Problem
Write out the line with "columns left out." and each line after it to the end of the material, exactly as they appear and with nothing else.
[[ Data section, beginning ]]
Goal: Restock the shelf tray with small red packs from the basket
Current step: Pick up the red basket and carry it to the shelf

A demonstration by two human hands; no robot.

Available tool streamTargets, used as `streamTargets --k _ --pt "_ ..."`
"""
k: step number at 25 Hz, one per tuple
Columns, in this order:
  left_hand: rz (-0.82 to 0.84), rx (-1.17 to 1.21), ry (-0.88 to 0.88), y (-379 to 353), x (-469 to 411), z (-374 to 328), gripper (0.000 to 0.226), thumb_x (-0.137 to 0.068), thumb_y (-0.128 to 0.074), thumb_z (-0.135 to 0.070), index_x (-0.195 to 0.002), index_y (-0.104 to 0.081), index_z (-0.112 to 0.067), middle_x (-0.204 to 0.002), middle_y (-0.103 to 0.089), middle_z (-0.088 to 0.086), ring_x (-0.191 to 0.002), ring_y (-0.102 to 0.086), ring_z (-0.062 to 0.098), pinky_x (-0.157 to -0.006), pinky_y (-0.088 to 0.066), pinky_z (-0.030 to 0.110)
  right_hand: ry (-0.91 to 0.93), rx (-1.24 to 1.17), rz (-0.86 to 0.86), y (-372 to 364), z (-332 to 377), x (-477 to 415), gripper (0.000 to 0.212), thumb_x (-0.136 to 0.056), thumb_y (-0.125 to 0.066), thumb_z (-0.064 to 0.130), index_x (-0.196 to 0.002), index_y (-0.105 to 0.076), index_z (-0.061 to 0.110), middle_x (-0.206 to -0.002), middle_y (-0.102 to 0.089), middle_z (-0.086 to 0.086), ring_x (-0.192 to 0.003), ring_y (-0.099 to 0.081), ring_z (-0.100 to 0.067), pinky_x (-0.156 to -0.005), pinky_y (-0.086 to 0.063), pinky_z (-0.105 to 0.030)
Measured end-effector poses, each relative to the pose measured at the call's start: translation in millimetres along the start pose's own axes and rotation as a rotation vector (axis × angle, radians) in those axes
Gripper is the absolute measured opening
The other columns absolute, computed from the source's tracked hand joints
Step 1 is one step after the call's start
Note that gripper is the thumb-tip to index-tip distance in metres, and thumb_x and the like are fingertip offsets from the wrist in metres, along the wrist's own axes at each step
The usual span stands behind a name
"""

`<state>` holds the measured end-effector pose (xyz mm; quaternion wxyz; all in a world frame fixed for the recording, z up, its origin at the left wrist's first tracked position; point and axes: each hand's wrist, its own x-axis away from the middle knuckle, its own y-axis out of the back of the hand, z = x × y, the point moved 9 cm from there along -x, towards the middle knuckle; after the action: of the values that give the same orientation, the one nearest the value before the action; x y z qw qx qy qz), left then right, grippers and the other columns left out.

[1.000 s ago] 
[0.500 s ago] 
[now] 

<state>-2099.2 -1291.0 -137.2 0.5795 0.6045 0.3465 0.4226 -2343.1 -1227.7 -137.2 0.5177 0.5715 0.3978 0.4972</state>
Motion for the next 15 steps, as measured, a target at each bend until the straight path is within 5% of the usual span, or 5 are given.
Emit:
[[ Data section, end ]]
Your solution
`<state>` holds the measured end-effector pose (xyz mm; quaternion wxyz; all in a world frame fixed for the recording, z up, its origin at the left wrist's first tracked position; point and axes: each hand's wrist, its own x-axis away from the middle knuckle, its own y-axis out of the back of the hand, z = x × y, the point moved 9 cm from there along -x, towards the middle knuckle; after the action: of the values that give the same orientation, the one nearest the value before the action; x y z qw qx qy qz), left then right, grippers and the other columns left out.

[1.000 s ago] 
[0.500 s ago] 
[now] 

<state>-2099.2 -1291.0 -137.2 0.5795 0.6045 0.3465 0.4226 -2343.1 -1227.7 -137.2 0.5177 0.5715 0.3978 0.4972</state>
Motion for the next 15 steps, as measured, a target at each bend until the straight path is within 5% of the usual span, or 5 are given.
Emit:

There is no more to the exercise.